Position in chronology
Tukulti-Ninurta I 23
Translation — scholar edition
RIAo(1) Tukultī-Ninurta (I), king of the world, strong king, king of Assyria, king of Sumer and Akkad, king of the four quarters (of the world), chosen of the gods Aššur and Šamaš, am I, attentive ruler, the king (who is) the choice of the god Enlil, the one who shepherded his land in green pastures with his beneficent staff, foremost purification priest, designate of the god Anu, the one who with his fierce valor subdued rulers (and) all of the kings, true shepherd, desired of the god Ea, the one who has established in victory his names over the four quarters (of the world), exalted priest,…
Royal Inscriptions of Assyria online — scholar edition (ORACC / MOCCI).
Transliteration
mGIŠ.tukul-ti-dnin-urta MAN KIŠ MAN dan-nu / MAN KUR daš-šur MAN KUR šu-me-ri ù ak-ka-di-i / MAN kib-rat 4-i ni-šit daš-šur / ù dšá-maš a-na-ku NUN-ú na-a-du / MAN ni-iš IGI.MEŠ dEN.LÍL / šá i-na šu-lum ši-be-er-šu / ir-te-ʾ-ú a-bu-riš KUR-su / i-ši-ip-pu re-eš₁₅-tu-ú / ni-bit da-nim šá i-na me-ziz / qar-ra-du-ti-šu ú-še-ek-ni-šu / NUN-e ka-al MAN.MEŠ re-iu-ú / ki-i-nu me-re-eš₁₅ lìb-bi dé-a / šá…
Scholarly note
Royal inscription of an Assyrian king, published in the Royal Inscriptions of Assyria online project (RIAo).
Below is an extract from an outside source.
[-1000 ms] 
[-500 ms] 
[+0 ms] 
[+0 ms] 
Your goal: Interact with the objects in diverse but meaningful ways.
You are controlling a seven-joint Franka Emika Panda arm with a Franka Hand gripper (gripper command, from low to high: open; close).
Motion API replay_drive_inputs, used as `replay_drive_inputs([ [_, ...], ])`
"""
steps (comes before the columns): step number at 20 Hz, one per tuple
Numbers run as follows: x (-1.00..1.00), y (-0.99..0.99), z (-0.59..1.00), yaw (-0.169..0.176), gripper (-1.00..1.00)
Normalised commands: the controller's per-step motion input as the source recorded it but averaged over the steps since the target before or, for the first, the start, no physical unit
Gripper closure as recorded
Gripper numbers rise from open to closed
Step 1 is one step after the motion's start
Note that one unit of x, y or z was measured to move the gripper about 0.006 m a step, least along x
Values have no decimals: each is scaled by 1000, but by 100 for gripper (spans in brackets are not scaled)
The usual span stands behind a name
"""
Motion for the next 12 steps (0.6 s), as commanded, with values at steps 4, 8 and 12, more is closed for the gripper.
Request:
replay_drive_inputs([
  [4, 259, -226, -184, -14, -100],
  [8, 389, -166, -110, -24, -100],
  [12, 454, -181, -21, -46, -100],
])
Translation reproduced from the ORACC edition. ORACC text Q005859.
Attribution
Image: Based on A. Kirk Grayson, Assyrian Rulers of the Third and Second Millennia BC (to 1115 BC) (RIMA 1), Toronto, 1987. Adapted by Jamie Novotny (2015-16) and lemmatized and updated by Nathan Morello (2016) for the Munich Open-access Cuneiform Corpus Initiative (MOCCI), a corpus-building initiative funded by LMU Munich and the Alexander von Humboldt Foundation (through the establishment of the Alexander von Humboldt Chair for Ancient History of the Near and Middle East) and based at the Historisches Seminar - Abteilung Alte Geschichte of Ludwig-Maximilians-Universität München. The annotated edition is released under the Creative Commons Attribution Share-Alike license 3.0. Please cite this page as http://oracc.org/riao/Q005859/..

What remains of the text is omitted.